Кровь стекала по бокам миурца, он метался по арене, взрывал рогами песок, но было видно, что силы оставляют его.
Однако он не сдавался. Пытаясь усыпить бдительность человека, миурец вдруг приостанавливал свои атаки, будто силы его иссякли окончательно и он не в состоянии больше сделать ни шагу, а когда тореадор, отвернувшись в сторону, посылал приветствия орущим на трибунах людям, срывался с места и молнией мчался вперед, выставив рога и крутя головой, покрывшейся красноватой пеной.
Но человек, оказывается, лишь притворялся, будто отвлекся, а сам все время был начеку, все время, наверное, думал о том, как вогнать в тело животного еще одну или две бандерильи. Этот человек — жестокое, злое существо — словно и родился только для того, чтобы причинять страдания… Что же, в конце концов, движет этим человеком, почему он такой, зачем он делает больно такому же живому существу, как и он сам? Или он думает, что жить хотят лишь он и ему подобные?..

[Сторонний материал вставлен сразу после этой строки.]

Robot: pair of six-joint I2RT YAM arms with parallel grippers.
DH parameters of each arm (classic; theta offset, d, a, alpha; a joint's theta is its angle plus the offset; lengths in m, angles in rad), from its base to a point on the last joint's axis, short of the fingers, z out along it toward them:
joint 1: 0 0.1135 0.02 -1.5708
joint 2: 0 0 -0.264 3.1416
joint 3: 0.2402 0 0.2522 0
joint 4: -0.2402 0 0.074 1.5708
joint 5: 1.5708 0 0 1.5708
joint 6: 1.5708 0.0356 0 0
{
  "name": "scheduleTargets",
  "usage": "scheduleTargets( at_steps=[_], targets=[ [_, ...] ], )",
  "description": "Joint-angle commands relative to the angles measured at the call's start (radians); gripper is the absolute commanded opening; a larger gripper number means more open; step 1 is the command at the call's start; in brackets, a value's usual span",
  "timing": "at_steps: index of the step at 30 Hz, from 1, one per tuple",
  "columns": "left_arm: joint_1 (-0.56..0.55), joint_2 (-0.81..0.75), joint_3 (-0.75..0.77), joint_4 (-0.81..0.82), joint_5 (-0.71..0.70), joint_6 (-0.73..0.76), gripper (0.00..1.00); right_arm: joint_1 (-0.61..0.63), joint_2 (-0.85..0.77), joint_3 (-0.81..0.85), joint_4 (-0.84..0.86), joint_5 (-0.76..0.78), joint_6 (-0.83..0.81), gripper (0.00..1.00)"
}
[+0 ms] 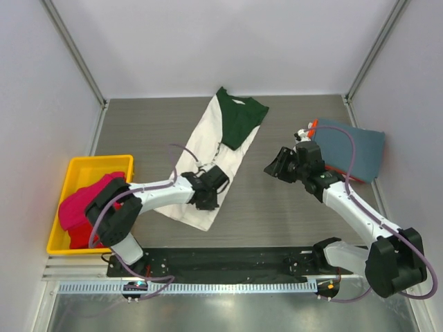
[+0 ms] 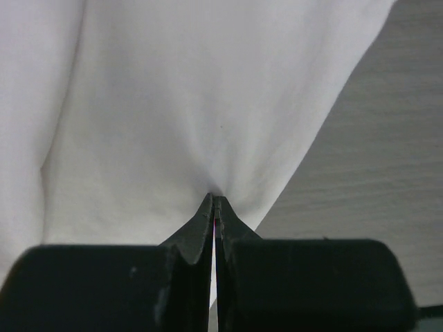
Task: Fold and stack the t-shirts
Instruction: Fold the tshirt
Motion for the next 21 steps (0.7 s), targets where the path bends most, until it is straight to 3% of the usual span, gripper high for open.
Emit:
scheduleTargets(
  at_steps=[1,5,9,12,17,21],
  targets=[
    [-0.149,0.104,0.105,-0.047,0.097,-0.136,0.0,-0.016,-0.034,0.018,-0.035,0.021,-0.006,0.43],
    [-0.311,0.212,0.295,-0.043,0.086,-0.197,0.0,-0.034,-0.045,0.029,-0.125,0.082,-0.008,0.43],
    [-0.377,0.252,0.448,0.07,0.138,-0.223,0.0,-0.059,-0.071,0.015,-0.169,0.116,-0.004,0.43],
    [-0.373,0.153,0.411,0.114,0.143,-0.211,0.02,-0.058,-0.079,0.006,-0.173,0.098,-0.004,0.43],
    [-0.287,-0.129,0.248,0.023,0.095,-0.173,0.06,-0.053,-0.042,-0.012,-0.13,-0.003,0.006,0.43],
    [-0.146,-0.346,0.095,-0.098,0.06,-0.128,0.06,0.04,0.019,-0.014,-0.078,-0.054,0.038,0.31]
  ],
)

Тореадор еще раз вернулся к барьеру, теперь для того, чтобы взять мулету и эспадо — острую шпагу. Бык следил за ним, стоя посередине арены и Нагнув голову. Потом Хуан Сепеда не спеша двинулся по кругу, остановился почти напротив того места, где сидели Денисио и Эстрелья, и стал ждать. Тореро знал: через несколько секунд животное бросится на него, и тогда он довершит свое дело. Однако ему хотелось, чтобы заключительный акт этой долгой борьбы был по-настоящему эффектным. Может быть, это и хорошо, что бык так долго стоит на одном месте — он набирается сил, и его последний рывок будет особенно стремительным, особенно дерзким. В него он вложит всю накопившуюся в нем ярость. Главное — не сплоховать, когда надо будет пускать в ход эспадо.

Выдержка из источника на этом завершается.